Your bag is empty.
Road Rules: Self-Counsel

In the book Worn Out By Obedience, I wrote that “self-counsel is a solo exercise in which I rationalize my actions and always get my way. In the process, I set aside God’s promises and insert my plans based on how I feel at the moment. Self-counsel ultimately leads to self-deception.” One proverb puts it this way,
Proverbs 28:26 Whoever trusts in his own mind is a fool, but he who walks in wisdom will be delivered.

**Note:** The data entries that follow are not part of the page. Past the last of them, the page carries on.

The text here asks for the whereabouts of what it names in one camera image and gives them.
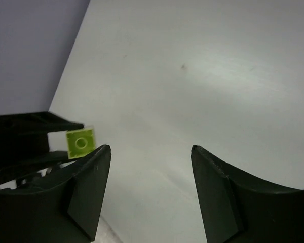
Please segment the lime green small lego brick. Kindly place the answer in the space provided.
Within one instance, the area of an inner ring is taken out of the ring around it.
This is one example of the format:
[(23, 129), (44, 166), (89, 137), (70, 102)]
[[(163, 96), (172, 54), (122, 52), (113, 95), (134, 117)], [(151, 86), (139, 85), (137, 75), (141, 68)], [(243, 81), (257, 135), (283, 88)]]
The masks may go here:
[(67, 131), (66, 140), (69, 159), (84, 157), (96, 149), (96, 139), (93, 128)]

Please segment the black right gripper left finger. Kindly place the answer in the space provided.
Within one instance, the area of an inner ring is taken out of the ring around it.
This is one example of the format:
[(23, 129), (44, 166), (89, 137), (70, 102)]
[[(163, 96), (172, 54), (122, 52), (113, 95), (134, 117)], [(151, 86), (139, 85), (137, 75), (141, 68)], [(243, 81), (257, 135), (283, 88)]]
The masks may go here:
[(93, 242), (109, 175), (102, 145), (51, 174), (0, 190), (0, 242)]

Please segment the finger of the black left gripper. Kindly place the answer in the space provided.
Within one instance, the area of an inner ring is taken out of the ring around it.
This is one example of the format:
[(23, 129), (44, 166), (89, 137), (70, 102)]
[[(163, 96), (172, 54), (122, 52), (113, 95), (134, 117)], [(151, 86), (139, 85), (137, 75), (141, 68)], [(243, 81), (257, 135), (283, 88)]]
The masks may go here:
[(0, 159), (0, 185), (12, 180), (23, 178), (42, 169), (57, 164), (72, 162), (66, 151), (53, 151), (46, 154), (17, 160)]
[(48, 133), (77, 130), (83, 127), (83, 123), (68, 121), (51, 112), (0, 116), (0, 132), (3, 133)]

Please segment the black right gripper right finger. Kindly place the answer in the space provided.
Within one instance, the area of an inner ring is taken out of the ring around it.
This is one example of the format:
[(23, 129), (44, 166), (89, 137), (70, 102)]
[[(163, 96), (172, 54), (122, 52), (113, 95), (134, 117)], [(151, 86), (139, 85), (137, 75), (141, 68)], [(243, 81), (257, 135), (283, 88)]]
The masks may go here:
[(191, 161), (207, 242), (304, 242), (304, 190), (251, 175), (199, 145)]

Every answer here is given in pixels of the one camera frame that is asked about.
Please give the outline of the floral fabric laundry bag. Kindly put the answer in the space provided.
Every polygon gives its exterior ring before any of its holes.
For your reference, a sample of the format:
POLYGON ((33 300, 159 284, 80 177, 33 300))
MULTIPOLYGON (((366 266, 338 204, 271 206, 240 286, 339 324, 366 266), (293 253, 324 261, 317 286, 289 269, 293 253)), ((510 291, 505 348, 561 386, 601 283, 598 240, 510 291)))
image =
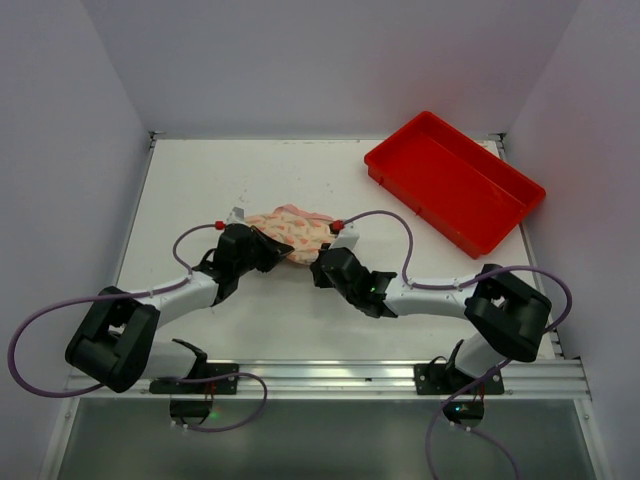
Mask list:
POLYGON ((271 213, 255 214, 245 218, 250 226, 256 226, 271 238, 294 247, 287 259, 300 265, 309 266, 317 257, 321 246, 331 243, 335 235, 332 224, 289 225, 271 213))

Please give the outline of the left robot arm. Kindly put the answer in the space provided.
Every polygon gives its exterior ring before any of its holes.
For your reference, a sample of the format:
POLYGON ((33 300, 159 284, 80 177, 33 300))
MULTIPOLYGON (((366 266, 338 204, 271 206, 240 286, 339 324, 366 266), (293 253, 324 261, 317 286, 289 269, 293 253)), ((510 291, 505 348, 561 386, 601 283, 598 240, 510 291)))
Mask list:
POLYGON ((207 354, 180 339, 157 341, 156 331, 222 303, 243 275, 267 273, 293 251, 255 226, 228 223, 217 245, 177 283, 135 293, 103 289, 67 345, 65 360, 116 393, 141 379, 201 383, 210 376, 207 354))

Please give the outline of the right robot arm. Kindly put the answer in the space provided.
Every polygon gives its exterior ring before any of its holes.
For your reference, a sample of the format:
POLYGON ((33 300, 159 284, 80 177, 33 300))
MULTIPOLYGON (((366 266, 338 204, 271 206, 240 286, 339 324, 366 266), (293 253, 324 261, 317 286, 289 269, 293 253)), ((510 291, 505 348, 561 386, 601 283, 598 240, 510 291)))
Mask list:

Scripture is filled with the foolish actions of trusting our mind.- Self-counsel began in the garden. Eve bought what Satan was selling and decided to trust him rather than God. That decision didn’t end well for any of us.
- Cain’s emotions against his brother, Abel, led him to disregard God’s counsel. That didn’t end well for either brother.
- Sarah’s inability to have children led to self-counsel. She decided to give her maidservant, Hagar, to Abraham. Hagar had a son, and Sarah had a fit. That didn’t end well for Abraham or Hagar and her son.
- Self-counsel led David to jettison God’s promises and move into enemy territory. After eighteen months of foolish living, the Amalekites captured the wives and children of his soldiers. That didn’t end well for David as his men contemplated stoning him.